The tutor, Facebook user Rainbow Lim, shared on social media on Sunday (10 Mar) that the school made this assumption in a Class Assessment (CA) examination that was recently administered to Primary 6 students. Lim did not mention the name of the school.
Lim shared that one off her students approached her with frustration over a particular question. The question follows a story, in which an author wanted to surprise his mother for her birthday but could not afford to buy an entire cake.
The paper asks students whether the statement that “The author came from a well-to-do family” is true or false and to explain why it is true or false. The student answered that the statement is false because the author could only afford to buy a slice of cake for his mother’s birthday.

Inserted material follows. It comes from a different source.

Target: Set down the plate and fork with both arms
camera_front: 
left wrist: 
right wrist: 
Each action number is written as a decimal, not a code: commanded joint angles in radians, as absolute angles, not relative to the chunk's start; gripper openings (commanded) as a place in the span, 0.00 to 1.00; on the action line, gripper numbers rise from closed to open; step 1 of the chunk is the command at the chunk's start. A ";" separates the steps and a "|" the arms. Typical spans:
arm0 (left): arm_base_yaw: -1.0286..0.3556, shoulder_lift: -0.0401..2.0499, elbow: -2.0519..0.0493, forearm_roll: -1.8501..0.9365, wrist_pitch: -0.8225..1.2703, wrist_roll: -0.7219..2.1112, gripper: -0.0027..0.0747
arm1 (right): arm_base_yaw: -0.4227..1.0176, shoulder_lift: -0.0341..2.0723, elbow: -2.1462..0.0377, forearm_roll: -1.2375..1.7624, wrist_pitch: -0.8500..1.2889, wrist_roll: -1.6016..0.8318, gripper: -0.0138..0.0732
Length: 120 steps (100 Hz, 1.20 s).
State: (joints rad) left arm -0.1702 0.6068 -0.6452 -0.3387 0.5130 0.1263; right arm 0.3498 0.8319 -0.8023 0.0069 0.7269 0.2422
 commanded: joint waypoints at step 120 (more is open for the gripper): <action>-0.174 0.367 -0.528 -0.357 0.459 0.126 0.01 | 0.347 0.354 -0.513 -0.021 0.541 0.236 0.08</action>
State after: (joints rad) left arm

The student, however, lost marks for that answer. The school, instead, teaches that the author does not come from a well-to-do family because “The author’s mother worked at a kopitiam.”
Lim recounted: “the girl told me, “My dad works at a hawker center and we’re not poor… so I didn’t think that would be the answer.” She was frustrated that people would assume that about hawkers, and she found it very unfair.”
Lim said she first thought that the mother in the story could be a cleaner at a kopitiam or maybe her business was not doing well but when she scanned the story for any clues pointing to financial difficulty, she found none. She said:
“At first I thought the mother worked as a cleaner at a kopitiam, but it turns out she sold popiah. so I scanned the essay for any hints that, maybe, business wasn’t good or that they weren’t earning enough from simply selling popiah at a kopitiam, but the whole paragraph depicting the mother at her stall was about the huge number of customers that kept coming and coming and how she was so busy that her son needed to step in and help.”
It is unclear why the school would assume that the author’s family cannot be well-to-do, especially when it explicitly mentions that the mother has a large number of customers. Lim asked:
“Why would you teach students that just because someone works at a kopitiam it means that they’re not well-to-do? IÂ don’t understand and neither does my p6 girl.”